In episode five Tohru goes to visit Kobayashi-san in her workplace, giving us the first extended look at her work life. What struck me immediately was that she seemed slightly older and more experienced than her co-workers. She’s acknowledged as such too by the people she works with. Takiya ask her for help with his own projects and a little bit later we see her advicing two other co-workers, not to mention that she has to take over the project of a co-worker off sick in order to solve a problem that cropped up in production. Her expertise is at least unquestioned, but at the same time her nominal boss sees her as an easy target, expecting her to do his work, demeaning and belittling her and blind to the more important work she’s already doing. Not that Kobayashi is defenceless: we later find out that somebody dobbed her boss in with his superiors about his work ethics, getting him fired…

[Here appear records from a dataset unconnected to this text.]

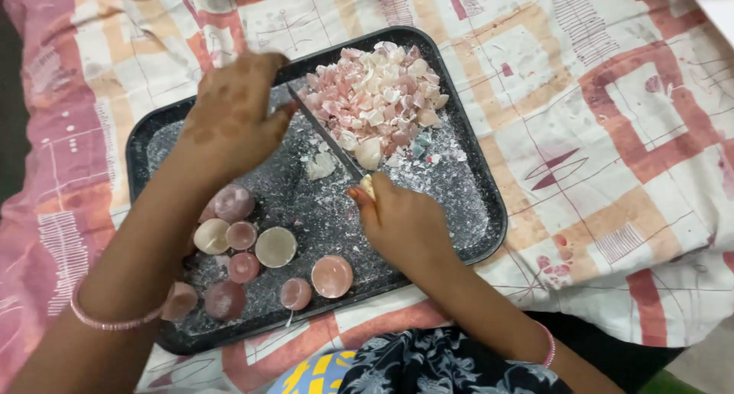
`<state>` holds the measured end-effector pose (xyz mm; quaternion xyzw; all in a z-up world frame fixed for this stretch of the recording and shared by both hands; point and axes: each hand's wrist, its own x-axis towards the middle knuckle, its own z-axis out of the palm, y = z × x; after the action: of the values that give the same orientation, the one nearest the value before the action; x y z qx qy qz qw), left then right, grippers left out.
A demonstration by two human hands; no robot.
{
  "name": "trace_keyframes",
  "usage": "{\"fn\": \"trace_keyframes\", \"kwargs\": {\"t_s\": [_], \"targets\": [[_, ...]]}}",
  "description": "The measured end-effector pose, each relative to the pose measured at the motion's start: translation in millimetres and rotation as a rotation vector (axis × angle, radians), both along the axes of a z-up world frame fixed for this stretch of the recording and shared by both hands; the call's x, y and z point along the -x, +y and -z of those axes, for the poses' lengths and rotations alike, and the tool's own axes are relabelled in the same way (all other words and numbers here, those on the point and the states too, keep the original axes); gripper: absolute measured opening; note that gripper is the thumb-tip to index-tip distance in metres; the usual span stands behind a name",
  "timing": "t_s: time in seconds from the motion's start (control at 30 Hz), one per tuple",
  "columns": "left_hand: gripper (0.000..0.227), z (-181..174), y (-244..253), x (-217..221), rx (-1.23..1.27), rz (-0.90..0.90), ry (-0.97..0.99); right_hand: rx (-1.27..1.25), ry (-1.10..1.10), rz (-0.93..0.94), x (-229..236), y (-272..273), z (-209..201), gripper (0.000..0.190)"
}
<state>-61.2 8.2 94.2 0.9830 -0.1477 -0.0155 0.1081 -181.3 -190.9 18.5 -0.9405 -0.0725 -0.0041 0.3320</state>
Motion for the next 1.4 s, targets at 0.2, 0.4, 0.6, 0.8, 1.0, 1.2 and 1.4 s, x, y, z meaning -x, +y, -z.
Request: {"fn": "trace_keyframes", "kwargs": {"t_s": [0.2,0.4,0.6,0.8,1.0,1.2,1.4], "targets": [[0.071,-4,15,57,0.133,0.075,0.085,-0.031,-0.021,0.005,0,-1,6,0.03],[0.059,21,20,59,0.133,0.298,0.092,-0.011,0.089,0.051,-2,-4,-2,0.033],[0.056,21,6,45,0.131,0.376,0.181,-0.02,0.085,0.07,-1,-3,0,0.034],[0.039,24,4,31,0.042,0.395,0.203,-0.043,0.089,0.057,-1,-2,-1,0.035],[0.037,40,3,43,0.089,0.255,0.129,-0.036,0.111,0.054,2,-3,-7,0.037],[0.04,49,-10,61,0.35,-0.136,0.219,0.155,0.298,-0.019,15,0,-17,0.032],[0.04,69,-8,63,0.448,-0.189,0.21,0.178,0.327,-0.006,15,3,-20,0.032]]}}
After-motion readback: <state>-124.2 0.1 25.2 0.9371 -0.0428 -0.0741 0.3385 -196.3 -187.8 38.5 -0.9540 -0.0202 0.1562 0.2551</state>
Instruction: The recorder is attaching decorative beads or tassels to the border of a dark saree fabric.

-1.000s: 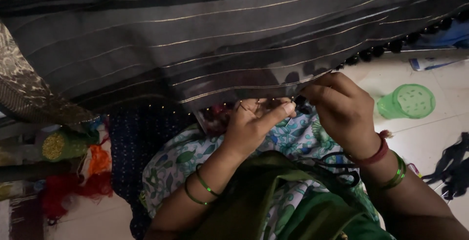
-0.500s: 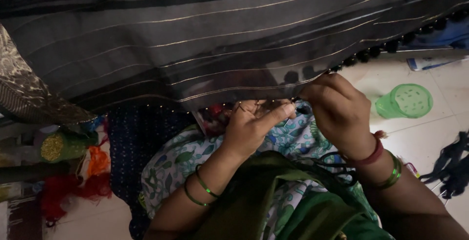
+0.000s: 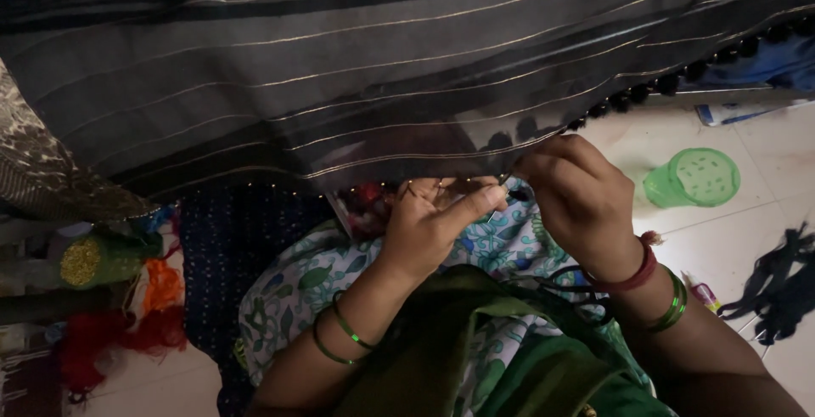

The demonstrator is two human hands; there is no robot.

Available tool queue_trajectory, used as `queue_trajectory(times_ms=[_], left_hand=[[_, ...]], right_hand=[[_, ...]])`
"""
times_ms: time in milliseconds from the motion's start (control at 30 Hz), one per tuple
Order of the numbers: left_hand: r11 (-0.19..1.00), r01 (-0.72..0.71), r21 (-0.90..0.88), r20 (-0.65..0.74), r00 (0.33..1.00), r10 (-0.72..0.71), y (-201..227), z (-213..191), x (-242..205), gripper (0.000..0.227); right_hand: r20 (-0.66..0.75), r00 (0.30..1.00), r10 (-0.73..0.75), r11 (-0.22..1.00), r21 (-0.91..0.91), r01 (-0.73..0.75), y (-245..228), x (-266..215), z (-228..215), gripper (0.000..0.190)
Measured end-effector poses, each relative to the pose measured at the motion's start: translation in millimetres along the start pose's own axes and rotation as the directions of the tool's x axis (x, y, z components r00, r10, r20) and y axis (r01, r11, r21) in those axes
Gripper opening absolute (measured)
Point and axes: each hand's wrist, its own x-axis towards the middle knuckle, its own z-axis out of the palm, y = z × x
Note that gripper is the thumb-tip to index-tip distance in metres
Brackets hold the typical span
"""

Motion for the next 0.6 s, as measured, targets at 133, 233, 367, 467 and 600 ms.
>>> queue_trajectory(times_ms=[133, 233, 367, 467, 600], left_hand=[[1.000, -0.012, 0.022, 0.003, 1.000, 0.012, 2.9, 1.2, -0.6, 0.005], [1.000, -0.006, 0.022, 0.005, 1.000, 0.006, 2.6, 1.2, -0.6, 0.005], [0.999, -0.009, 0.035, -0.003, 1.000, 0.009, 3.9, 2.5, -0.6, 0.006], [0.999, 0.003, 0.050, -0.004, 1.000, -0.002, 3.3, 2.8, -0.7, 0.007], [0.995, 0.055, 0.079, -0.030, 0.998, -0.053, -0.2, 0.8, -2.0, 0.009]], right_hand=[[0.009, 1.000, 0.017, 1.000, 0.002, -0.018, 1.6, -0.5, -0.5, 0.024], [0.005, 1.000, -0.007, 1.000, -0.006, 0.007, 0.4, 1.1, -0.9, 0.022], [0.005, 1.000, -0.017, 1.000, -0.007, 0.017, -1.2, 1.5, -2.0, 0.023], [-0.004, 1.000, 0.020, 1.000, 0.022, -0.020, -2.7, 0.5, -0.2, 0.024], [-0.026, 0.998, 0.059, 0.994, 0.092, -0.056, 0.9, -9.2, 4.4, 0.023]])
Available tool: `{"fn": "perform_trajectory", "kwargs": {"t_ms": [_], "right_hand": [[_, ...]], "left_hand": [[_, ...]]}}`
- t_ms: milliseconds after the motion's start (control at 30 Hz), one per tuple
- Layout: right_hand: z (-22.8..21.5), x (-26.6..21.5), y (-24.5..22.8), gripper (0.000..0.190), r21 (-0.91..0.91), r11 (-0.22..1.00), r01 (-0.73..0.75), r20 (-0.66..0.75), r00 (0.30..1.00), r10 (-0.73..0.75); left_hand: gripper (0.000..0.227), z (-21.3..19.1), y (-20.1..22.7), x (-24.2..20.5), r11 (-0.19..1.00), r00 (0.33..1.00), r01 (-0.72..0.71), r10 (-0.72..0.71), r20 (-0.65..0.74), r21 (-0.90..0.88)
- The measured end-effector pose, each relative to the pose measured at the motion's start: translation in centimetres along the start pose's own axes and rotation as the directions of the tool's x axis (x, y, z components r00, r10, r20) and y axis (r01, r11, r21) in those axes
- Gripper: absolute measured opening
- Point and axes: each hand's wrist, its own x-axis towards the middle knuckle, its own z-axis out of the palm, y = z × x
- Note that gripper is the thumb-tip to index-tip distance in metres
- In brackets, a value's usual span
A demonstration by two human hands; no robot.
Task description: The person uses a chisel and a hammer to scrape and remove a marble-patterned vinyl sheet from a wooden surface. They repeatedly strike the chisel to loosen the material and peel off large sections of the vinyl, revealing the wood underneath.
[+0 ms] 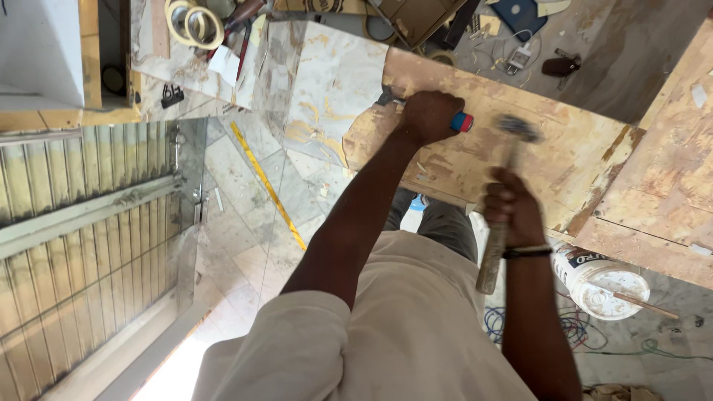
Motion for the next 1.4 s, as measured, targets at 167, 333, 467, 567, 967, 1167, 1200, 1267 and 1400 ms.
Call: {"fn": "perform_trajectory", "kwargs": {"t_ms": [167, 333, 467, 567, 967, 1167, 1200, 1267, 1400], "right_hand": [[-6.3, -4.1, -4.4, 0.027, 0.399, 0.771, 0.497, -0.067, 0.854, -0.516], [0.2, 1.1, 7.1, 0.028, 0.010, 1.000, 0.014, -0.095, 0.995, -0.013], [-1.4, -1.9, -1.3, 0.024, 0.048, 0.987, 0.154, 0.014, 0.988, -0.155], [-5.7, -5.3, -5.6, 0.023, 0.136, 0.841, 0.524, -0.162, 0.849, -0.503], [-0.2, -3.8, -3.5, 0.027, 0.088, 0.919, 0.385, -0.168, 0.915, -0.368], [-0.2, 2.1, 5.0, 0.029, 0.088, 0.973, 0.214, -0.195, 0.961, -0.194], [0.1, 2.5, 6.1, 0.028, 0.005, 1.000, 0.021, -0.133, 0.991, -0.020], [-0.7, 1.9, 1.8, 0.027, -0.032, 0.999, -0.011, -0.016, 1.000, 0.010], [-4.1, -1.7, -4.9, 0.027, 0.148, 0.903, 0.403, -0.175, 0.909, -0.377]], "left_hand": [[0.033, 0.3, -0.3, -0.1, 0.999, 0.998, -0.038, 0.038, -0.059, -0.006], [0.032, -0.4, 0.2, -0.3, 1.000, 1.000, 0.018, -0.018, -0.008, 0.000], [0.030, -0.9, 0.2, -0.3, 0.999, 0.999, 0.036, -0.036, 0.013, 0.002], [0.030, -0.6, 0.2, -0.3, 1.000, 1.000, 0.026, -0.026, 0.006, -0.012], [0.033, -0.2, -0.5, -0.5, 0.999, 1.000, 0.016, -0.016, 0.017, 0.033], [0.029, -0.8, -0.6, -0.1, 0.998, 0.998, 0.047, -0.048, 0.035, 0.029], [0.030, -0.9, -0.6, -0.4, 0.998, 0.997, 0.056, -0.058, 0.056, 0.036], [0.032, -1.0, -0.6, -0.5, 0.999, 0.998, 0.025, -0.027, 0.050, 0.037], [0.033, -1.1, -1.1, -0.2, 0.999, 1.000, 0.017, -0.017, -0.002, 0.032]]}}
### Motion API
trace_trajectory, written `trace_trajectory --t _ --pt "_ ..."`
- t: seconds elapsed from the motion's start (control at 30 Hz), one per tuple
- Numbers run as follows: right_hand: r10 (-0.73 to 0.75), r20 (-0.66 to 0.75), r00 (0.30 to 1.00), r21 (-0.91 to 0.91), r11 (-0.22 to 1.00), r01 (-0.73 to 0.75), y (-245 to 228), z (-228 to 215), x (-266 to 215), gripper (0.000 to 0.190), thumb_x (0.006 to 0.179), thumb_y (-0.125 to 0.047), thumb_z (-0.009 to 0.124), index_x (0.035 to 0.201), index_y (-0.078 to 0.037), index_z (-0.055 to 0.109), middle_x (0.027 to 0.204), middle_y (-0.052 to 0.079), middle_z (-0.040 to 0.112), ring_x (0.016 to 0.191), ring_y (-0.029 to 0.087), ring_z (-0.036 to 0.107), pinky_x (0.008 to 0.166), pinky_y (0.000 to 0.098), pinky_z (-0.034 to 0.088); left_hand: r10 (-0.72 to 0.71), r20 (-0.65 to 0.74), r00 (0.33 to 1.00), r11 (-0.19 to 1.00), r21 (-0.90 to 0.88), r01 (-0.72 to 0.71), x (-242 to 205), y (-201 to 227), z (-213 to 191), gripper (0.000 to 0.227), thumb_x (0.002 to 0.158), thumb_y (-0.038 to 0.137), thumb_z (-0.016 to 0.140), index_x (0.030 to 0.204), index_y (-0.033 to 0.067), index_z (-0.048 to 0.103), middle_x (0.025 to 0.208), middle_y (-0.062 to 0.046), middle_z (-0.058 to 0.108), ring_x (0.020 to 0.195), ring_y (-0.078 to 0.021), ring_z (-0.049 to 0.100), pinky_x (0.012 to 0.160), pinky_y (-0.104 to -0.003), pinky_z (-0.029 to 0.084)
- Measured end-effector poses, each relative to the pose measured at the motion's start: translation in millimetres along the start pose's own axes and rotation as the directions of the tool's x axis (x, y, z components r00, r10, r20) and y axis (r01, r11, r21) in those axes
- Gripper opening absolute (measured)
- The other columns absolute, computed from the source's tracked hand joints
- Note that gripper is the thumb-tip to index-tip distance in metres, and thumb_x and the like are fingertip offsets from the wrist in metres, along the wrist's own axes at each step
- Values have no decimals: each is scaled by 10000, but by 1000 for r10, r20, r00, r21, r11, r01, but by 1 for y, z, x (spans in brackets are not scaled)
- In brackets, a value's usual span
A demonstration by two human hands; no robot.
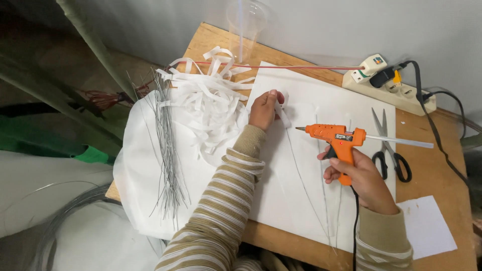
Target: Attaching white fabric strips to metal wires using a hot glue gun and scissors to create craft components.
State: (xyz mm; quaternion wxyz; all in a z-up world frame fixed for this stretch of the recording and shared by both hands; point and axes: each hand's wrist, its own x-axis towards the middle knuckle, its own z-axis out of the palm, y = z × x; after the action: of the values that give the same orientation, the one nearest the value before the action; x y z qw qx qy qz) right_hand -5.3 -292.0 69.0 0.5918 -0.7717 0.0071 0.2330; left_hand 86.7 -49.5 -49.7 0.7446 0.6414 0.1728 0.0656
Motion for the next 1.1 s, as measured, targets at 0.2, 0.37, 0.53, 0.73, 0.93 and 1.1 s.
trace_trajectory --t 0.2,0.37,0.53,0.73,0.93,1.1 --pt "-81 -6 997 183 980 81 43 2 37 379 1042 -156 548 1298 123 570 771 292 656 555 346 663 573 493 615 -44 33 999 998 -35 45 0 1 -1 451 1115 383 362 1009 97 694 1224 -249 670 1087 -378 697 872 -437 640" --pt "-135 7 991 183 974 132 59 -1 44 385 999 -159 588 1265 118 580 984 316 693 596 348 694 573 495 620 -67 17 998 998 -12 68 -1 5 1 451 1115 388 360 1029 102 699 1228 -240 674 1078 -370 707 864 -428 643" --pt "-188 6 982 164 969 184 56 -2 36 348 1012 -157 573 1216 125 585 770 279 675 540 324 690 551 475 627 -45 -3 999 998 -33 45 -5 10 -2 475 1111 392 350 1005 91 701 1135 -231 686 997 -358 723 812 -423 653" --pt "-206 25 978 155 968 199 65 -1 42 333 1018 -176 569 1181 113 583 697 237 658 496 296 699 510 445 635 -51 -5 999 998 -38 50 -3 8 0 464 1112 385 347 1004 91 690 1114 -224 682 972 -355 721 808 -429 654" --pt "-206 11 978 40 978 205 52 12 38 283 1020 -173 574 1101 94 624 576 184 621 471 249 686 490 373 620 -63 -18 998 997 -47 62 -7 14 -2 467 1107 405 354 1015 96 693 1104 -213 682 996 -369 717 805 -437 657" --pt "-212 3 977 -20 977 212 53 12 38 274 1021 -179 587 1068 86 641 551 183 616 457 247 676 478 367 613 -64 -27 998 996 -64 62 -8 15 -1 473 1104 419 354 1016 102 694 1117 -218 691 1010 -373 720 807 -444 661"
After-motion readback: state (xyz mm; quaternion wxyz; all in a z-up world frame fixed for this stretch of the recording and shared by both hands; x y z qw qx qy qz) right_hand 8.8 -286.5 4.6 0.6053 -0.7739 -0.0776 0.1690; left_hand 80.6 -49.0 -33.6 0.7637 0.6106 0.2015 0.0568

Kobayashi-san Chi no Maid Dragon: bullied by the boss

The mangaka behind the original manga apparantly drew inspiration from his own work experience in IT, which tells me some experiences are universal, because everything I mentioned above I’ve seen with female co-workers of mine. AsI said, I’ve worked with a fair few of slightly older, much more experienced and knowledgable, tough as nails women like Kobayashi-san. Not always appreciated them, but still.